WHAT YOU ARE ASKED TO DO:
Look through the listing below, and wherever a line has the string "left", pull it out.

DATA PROVIDED:
________________________________________
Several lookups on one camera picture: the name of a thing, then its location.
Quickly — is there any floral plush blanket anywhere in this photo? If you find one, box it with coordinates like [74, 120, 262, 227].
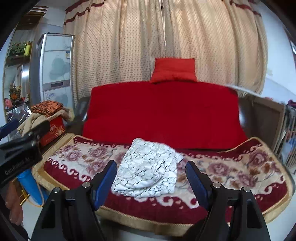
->
[44, 136, 289, 217]

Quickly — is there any clear plastic wrapping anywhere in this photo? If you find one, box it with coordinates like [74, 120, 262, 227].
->
[7, 104, 30, 137]

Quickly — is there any beige dotted curtain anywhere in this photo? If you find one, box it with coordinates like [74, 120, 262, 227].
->
[63, 0, 269, 102]

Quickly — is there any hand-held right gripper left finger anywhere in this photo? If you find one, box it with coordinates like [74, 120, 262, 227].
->
[31, 160, 118, 241]

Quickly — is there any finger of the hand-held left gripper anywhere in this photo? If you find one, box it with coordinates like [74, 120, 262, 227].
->
[0, 118, 19, 139]
[22, 120, 51, 142]

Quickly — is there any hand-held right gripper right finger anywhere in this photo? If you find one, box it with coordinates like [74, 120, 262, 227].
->
[185, 161, 270, 241]

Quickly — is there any red cardboard box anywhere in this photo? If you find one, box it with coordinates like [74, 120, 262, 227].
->
[39, 117, 66, 147]

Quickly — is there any red pillow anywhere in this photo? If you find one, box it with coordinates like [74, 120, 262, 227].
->
[149, 58, 198, 83]

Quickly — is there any white crackle-patterned coat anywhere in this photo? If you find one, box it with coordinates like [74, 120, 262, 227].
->
[111, 138, 184, 198]

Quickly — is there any silver standing air conditioner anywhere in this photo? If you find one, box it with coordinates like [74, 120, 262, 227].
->
[30, 33, 75, 108]

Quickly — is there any orange flower bouquet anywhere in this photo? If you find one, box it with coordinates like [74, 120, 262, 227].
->
[9, 85, 23, 100]

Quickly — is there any beige padded jacket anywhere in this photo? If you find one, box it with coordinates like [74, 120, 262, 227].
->
[20, 108, 75, 137]

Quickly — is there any orange black patterned cloth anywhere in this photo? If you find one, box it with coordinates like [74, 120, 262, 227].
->
[31, 101, 64, 116]

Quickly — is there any red blanket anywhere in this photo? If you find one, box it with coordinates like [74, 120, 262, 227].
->
[83, 81, 248, 150]

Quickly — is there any person's left hand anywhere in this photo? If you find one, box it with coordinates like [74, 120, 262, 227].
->
[5, 185, 23, 230]

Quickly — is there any green plant ornament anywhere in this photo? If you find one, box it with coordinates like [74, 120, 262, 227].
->
[10, 42, 26, 56]

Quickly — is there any brown wooden cabinet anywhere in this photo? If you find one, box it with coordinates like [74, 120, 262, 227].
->
[240, 96, 286, 151]

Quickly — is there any wooden display cabinet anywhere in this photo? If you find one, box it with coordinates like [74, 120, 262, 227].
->
[3, 5, 49, 116]
________________________________________
RESPONSE TO THIS TASK:
Quickly — is there any hand-held right gripper left finger anywhere in this photo? If you find one, box it with coordinates like [74, 120, 262, 227].
Quickly — is there any finger of the hand-held left gripper anywhere in this photo? If you find one, box it with coordinates like [74, 120, 262, 227].
Quickly — is there any person's left hand anywhere in this photo? If you find one, box it with coordinates like [74, 120, 262, 227].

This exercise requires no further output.